Level 8

Shawn and I go deep once a week, usually with a decent amount of psychoanalysis mixed in with our Magic matches. I realized I still need therapy, but in a different form from what my therapist could offer1. I need to work with someone who isn’t restricted by time limits when I’m in the middle of extremely time-sensitive events, and it’s vital that I work at my own pace, since it’s easy to rush things (that should be dealt with very carefully) when it costs $180/hour. He also stretches me out in all the right ways, and I’m learning that physical comfort is often just as important as emotional validation.

Shawn admits it’s all pop-psychology since he has no formal education, but he’s specialized in people and relationships for so long that it’s no less effective. Sometimes, it’s scary to work with someone who functions at such a higher level of understanding of the world. I recently heard Jon Kabat-Zinn say, “Buddha was not a Buddhist”, which I started repeating to Shawn when trying to relate mindfulness with modern religion. He finished my thought by saying, “and Jesus was not a Christian”, an idea I’d only come to after a lot more research and reflection. He was able to reach the same conclusion by examining patterns in his existing knowledge; an extremely profound and impactful concept to me, which I was still trying to fully grasp, was applied common sense to him.

That means I’m occasionally confronted with how narrow-minded I can be in comparison. It’s messing with things I take for granted, like my ideas of right or wrong, parts of my world-view I’ve held for so long and without question. Sometimes, I realize the person I was until that very moment would have done things I’d now consider embarrassing (being judgmental/intolerant/hateful), based on ignorance, parochialism, or naïveté. Thankfully, I’m also getting better at accepting my past self(ves) by understanding all the influences that have led me to think a certain way. It also helps knowing that the truly important thing is that I have the power to change now, and that it’ll affect me positively for the rest of my life.

Shawn used to say I was a wizard stuck on level 7, always on the cusp of levelling up. I had enough wisdom and intelligence and other attributes to be a much more powerful character, but was still a mage who couldn’t start his main quest, due to a very low stat in his relationship score. This was holding me back because relationships are a huge part of my needs; ironic that I’m also so bad at them.

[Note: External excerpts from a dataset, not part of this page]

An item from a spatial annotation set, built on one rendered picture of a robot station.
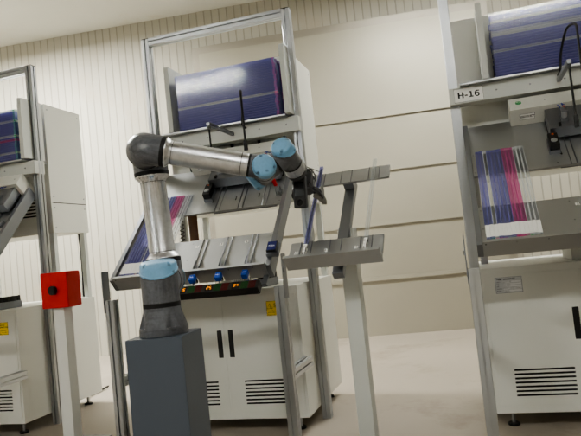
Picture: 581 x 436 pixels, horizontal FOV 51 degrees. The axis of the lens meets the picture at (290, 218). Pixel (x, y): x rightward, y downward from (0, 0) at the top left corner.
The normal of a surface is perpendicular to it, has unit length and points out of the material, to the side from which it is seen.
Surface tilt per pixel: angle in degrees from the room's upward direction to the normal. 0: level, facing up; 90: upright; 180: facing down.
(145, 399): 90
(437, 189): 90
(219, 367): 90
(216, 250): 43
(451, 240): 90
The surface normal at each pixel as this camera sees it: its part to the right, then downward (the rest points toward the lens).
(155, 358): -0.18, -0.04
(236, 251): -0.27, -0.74

I’ve learned a lot in the last few months though, through a new awareness of deeper parts of myself, and a view of the world that’s getting more objective. I’m applying these things by pursuing healthy interests, which currently means building my relationships and practicing unilateral virtue. While the latter has been both empowering and humbling, it’s also drastically shaken my understanding of my relationships, my needs, and my past. I can tell I’m only beginning to figure out the dynamics of people and how they function, but Shawn says just coming to that understanding means I’ve finally reached level 8, and with that foundation, I can begin the next part of my journey.

Then he gave me a high-five. My therapist never did that.

  1. Not that he was bad in any way. It’s just that the nature of openness tends to get more complicated when money is involved. You know someone truly cares when they listen without having to get paid, and it’s easier to be comfortable with that. []

4 comments

  1. I love reading about people I know from the perspectives of other people. This is great.

    Also I love to see you online and offline going through such meaningful growth.

    • I love getting along with my friend’s boyfriends. :)

      Your growth is way more apparent offline! There’s so much going on behind the scenes that you don’t write about. If people only knew…

  2. The bad thing about professionals is they stick to academic doctrines. The amateurs are more open-minded. I’m so glad Shawn has been so effective to you.The other thing is people tend to be more receptive of advices given by someone of their own generation. Things are looking promising, cause you sound so open-minded.

    It’s always a joy for one to discover one’s past mistakes, cause that means he or she is a wiser person today than yesterday.

    • Yeah, academic doctrines lead to inflexibility, and not only is that sometimes ineffective, it can also be a very narrow approach.

      It’s also harder to feel better when your healing is an appointment in someone’s schedule, as opposed to a person you can call when you need to.